El sol brillante que hacía estallar de vida el cielo, el sol que hacía brillar la tierra. El sol brillante que daba vida a la vida, que hacía imposible morir. Por fin vi que Alise, en su deambular, intentaba meterse en la sombra o penumbra, como un escondite. Con delicadeza intenté hacerla volver a la casa; lo conseguí con dificultad, y allí pedí que cerraran un poco las contraventanas. Cada vez me parecía más que había que ayudar a Alise a morir. No era decisión mía, pero tenía que dar a esas tres personas, que no sabían qué hacer, la fuerza que no tenían para enfrentarse a una muerte legítima. ¿Quién era yo para decidir que este animal debía morir ahora y no más tarde? ¿Qué sabía yo de su sufrimiento? ¿Cuál era mayor, el de su pobre y viejo cuerpo, o el de su alma de perro inmensamente fiel, que no podía traicionar a su vieja dueña que le exigía que no la dejara sola? Sin embargo, decidí intentar convencer a sus dueños, para aliviar a Alise de la carga de esta vida de dolor. Alise estaba cada vez más agitada y parecía debatirse, sin saber dónde meterse ni qué hacer con su miserable piel. La afligida anciana pareció ceder, admitir la indignidad de su deseo de aferrarse a su Alise. Al momento siguiente, angustiada ante lo irremediable, cegada por el dolor, se acercó al pobre animal moribundo con un plato de no sé qué, y se lo puso bajo la nariz, con la loca esperanza de que le abriera el apetito.

Metido en medio de esta escena surrealista, decidí, no sin dificultad, apoyar al animal más que a la ama. Necesitaban mi fuerza y mi seguridad de que el veterinario les aliviaría y haría lo más dulce posible el final de la vida de su animal, una vida que sólo se acortaría unas horas, tan cerca estaba ya su final. Acompañé a los tres hasta el final; sostuve a la anciana junto a su perro cuando el veterinario introdujo en sus venas el líquido que duerme a las personas y las hace morir sin sufrimiento. Alise dejó que pasara sin defenderse, como si ya se hubiera ido. La anciana también la dejó hacer, se había rendido; su marido, por su parte, se mantuvo al margen, incapaz de afrontar la muerte de una y el inmenso dolor de la otra. Alise tenía 16 ½ años.
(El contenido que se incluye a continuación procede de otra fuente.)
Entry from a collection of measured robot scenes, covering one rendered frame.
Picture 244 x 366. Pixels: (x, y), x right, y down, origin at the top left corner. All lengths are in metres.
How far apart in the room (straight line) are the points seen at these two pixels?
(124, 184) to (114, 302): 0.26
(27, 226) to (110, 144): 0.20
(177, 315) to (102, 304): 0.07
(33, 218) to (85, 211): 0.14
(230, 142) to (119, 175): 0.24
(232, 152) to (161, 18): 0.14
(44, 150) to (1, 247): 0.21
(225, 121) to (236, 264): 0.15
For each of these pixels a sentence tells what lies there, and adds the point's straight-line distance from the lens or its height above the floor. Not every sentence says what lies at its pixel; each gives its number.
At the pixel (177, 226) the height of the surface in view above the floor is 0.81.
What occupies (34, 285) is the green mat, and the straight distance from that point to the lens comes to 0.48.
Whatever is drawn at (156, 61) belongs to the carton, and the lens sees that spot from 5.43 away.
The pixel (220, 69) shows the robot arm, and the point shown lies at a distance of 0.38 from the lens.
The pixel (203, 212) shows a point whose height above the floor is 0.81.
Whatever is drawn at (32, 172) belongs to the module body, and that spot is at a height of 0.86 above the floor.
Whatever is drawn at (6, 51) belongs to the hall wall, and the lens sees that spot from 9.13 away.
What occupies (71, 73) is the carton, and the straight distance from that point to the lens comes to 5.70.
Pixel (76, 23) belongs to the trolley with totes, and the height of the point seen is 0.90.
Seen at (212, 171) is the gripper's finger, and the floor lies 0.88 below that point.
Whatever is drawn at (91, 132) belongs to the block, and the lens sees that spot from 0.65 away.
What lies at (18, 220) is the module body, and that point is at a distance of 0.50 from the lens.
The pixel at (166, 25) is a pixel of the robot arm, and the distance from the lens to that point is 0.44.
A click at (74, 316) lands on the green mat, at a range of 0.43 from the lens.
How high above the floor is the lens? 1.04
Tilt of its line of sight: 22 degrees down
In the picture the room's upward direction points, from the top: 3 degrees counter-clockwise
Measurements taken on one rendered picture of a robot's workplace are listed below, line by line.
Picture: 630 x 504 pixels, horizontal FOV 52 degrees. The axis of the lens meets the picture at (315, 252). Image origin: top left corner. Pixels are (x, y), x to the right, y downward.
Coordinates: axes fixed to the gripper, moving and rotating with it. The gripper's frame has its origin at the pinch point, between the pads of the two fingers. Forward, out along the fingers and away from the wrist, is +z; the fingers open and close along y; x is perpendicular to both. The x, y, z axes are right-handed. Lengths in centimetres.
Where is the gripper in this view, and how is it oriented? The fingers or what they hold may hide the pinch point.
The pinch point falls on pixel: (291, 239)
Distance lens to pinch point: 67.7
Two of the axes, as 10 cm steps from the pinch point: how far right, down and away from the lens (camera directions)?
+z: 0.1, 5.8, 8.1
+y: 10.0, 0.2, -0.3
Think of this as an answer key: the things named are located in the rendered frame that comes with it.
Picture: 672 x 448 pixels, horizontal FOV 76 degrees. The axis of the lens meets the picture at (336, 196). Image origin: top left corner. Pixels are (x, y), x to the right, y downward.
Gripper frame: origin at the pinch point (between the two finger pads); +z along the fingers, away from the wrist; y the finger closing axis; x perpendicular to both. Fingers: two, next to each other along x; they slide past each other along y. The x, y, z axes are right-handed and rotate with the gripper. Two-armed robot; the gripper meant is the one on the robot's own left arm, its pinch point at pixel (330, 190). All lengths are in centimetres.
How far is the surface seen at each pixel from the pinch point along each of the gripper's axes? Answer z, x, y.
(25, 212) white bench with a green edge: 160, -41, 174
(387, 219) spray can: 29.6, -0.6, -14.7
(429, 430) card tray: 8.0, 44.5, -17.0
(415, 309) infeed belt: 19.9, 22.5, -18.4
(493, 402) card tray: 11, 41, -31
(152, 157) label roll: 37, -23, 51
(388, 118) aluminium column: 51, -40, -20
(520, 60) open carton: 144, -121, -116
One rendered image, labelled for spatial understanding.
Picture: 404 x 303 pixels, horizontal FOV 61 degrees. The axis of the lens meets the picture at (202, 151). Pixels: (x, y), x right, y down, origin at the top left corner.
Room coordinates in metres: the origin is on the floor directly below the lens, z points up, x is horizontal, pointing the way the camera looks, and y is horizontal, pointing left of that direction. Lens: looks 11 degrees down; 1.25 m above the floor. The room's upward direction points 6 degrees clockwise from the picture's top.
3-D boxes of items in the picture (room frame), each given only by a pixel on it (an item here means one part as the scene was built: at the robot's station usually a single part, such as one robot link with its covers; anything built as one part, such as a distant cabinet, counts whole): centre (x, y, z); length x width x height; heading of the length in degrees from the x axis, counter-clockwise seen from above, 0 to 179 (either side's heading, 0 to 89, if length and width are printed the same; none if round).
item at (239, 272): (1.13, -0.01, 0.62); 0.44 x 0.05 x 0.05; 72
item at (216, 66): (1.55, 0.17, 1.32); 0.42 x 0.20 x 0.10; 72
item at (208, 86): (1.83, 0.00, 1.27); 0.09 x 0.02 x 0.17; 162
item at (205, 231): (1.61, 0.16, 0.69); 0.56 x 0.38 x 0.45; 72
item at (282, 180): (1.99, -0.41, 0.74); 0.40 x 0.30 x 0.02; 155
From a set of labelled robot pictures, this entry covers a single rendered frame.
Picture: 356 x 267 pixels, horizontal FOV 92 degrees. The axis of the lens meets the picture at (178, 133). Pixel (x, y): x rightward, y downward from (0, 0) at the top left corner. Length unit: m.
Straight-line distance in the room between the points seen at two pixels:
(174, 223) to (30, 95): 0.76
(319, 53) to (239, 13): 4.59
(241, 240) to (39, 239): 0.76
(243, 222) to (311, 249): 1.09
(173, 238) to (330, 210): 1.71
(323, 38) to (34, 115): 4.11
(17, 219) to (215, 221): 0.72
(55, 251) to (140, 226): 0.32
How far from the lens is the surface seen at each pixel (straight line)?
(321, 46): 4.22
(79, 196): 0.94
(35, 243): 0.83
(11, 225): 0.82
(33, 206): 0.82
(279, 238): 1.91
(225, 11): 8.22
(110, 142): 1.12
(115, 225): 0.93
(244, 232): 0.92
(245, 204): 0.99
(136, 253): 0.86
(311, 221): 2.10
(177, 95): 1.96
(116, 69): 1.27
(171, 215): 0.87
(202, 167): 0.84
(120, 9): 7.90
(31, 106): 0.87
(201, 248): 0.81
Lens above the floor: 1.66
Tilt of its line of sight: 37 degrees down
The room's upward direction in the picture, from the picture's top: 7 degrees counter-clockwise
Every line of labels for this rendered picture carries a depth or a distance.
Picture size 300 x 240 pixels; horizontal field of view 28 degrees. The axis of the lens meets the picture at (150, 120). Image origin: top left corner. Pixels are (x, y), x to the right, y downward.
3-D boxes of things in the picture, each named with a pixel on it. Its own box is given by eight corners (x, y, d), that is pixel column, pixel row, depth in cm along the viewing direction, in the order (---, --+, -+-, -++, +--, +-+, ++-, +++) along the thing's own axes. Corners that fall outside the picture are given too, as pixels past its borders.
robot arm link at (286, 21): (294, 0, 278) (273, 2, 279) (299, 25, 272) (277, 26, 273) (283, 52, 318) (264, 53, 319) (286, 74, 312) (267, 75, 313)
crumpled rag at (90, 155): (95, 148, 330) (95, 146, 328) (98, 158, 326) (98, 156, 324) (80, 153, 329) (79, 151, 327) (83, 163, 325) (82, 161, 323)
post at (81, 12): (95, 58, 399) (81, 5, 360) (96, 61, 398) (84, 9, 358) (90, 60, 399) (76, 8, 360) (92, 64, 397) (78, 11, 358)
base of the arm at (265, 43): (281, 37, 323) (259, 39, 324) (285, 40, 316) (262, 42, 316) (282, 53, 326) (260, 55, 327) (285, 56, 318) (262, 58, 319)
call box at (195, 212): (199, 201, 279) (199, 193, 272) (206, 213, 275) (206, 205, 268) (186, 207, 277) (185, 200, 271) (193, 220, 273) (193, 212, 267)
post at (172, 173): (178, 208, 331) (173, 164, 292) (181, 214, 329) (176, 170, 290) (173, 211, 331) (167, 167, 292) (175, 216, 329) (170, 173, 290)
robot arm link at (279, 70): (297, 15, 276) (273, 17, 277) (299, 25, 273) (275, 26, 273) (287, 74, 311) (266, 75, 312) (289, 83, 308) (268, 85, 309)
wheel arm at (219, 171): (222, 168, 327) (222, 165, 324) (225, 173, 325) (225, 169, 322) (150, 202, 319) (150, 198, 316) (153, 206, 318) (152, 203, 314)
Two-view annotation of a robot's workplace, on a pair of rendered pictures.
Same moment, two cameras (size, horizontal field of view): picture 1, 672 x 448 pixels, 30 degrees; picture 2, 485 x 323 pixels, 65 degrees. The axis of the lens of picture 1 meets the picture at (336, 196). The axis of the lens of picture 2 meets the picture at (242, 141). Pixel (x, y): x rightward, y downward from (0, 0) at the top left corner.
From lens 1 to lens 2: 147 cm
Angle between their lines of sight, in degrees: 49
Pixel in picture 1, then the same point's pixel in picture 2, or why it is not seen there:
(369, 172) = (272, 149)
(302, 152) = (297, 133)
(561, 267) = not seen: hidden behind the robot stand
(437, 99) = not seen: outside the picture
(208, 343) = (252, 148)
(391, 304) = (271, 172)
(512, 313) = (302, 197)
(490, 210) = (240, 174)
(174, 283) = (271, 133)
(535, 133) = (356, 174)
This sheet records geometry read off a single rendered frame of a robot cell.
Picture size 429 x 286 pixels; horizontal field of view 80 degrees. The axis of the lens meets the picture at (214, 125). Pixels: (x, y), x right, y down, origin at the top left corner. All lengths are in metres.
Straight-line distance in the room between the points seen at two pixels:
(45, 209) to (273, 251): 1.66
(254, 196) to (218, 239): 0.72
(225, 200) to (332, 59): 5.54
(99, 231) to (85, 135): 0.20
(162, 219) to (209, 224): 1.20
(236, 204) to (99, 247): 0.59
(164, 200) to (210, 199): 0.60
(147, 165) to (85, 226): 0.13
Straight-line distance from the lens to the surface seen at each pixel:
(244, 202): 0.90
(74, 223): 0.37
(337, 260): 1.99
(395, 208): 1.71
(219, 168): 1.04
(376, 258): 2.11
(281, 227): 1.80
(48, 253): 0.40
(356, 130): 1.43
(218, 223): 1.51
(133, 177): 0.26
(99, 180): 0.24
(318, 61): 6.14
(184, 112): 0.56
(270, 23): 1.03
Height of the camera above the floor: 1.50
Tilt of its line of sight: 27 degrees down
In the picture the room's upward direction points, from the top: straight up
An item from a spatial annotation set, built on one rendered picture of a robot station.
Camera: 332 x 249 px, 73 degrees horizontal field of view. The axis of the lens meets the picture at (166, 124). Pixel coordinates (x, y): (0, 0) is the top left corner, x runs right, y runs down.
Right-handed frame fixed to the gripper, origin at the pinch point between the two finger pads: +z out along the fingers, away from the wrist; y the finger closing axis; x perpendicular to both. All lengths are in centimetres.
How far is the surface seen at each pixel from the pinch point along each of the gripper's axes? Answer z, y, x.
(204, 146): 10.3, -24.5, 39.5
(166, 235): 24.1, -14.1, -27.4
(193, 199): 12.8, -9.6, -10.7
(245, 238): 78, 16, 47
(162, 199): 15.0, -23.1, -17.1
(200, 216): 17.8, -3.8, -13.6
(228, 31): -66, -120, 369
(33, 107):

Aún tenía que terminar mi trabajo, que consistía en ayudarles a ambos a aceptar lo insoportable. Me parecía que no debían separarse brutalmente del viejo animal. Ambos querían que incineraran a Alise. Sugerí que podían tener a la vieja perra cerca de ellos durante la noche, para verla muerta pero calmada al fin, liberada de su manto de dolorosa vejez.

Si querían empezar a hacer el duelo como es debido, tenía que ayudarles a afrontar el final de la vida. La fuerza de mi presencia podría permitirles acompañar a su Alise a la cremación. La anciana no se amilanó. La apoyé hasta este último y doloroso paso, por inmenso respeto a su viejo perro.

Esta última prueba de la cremación le dejará el consuelo insustituible de no haberle dado nunca la espalda, de no haber abandonado nunca a su querido animal, acompañándola incluso después de muerto el cuerpo.

Tengo gratos recuerdos de Alise como una perra patética que nunca quiso fallar.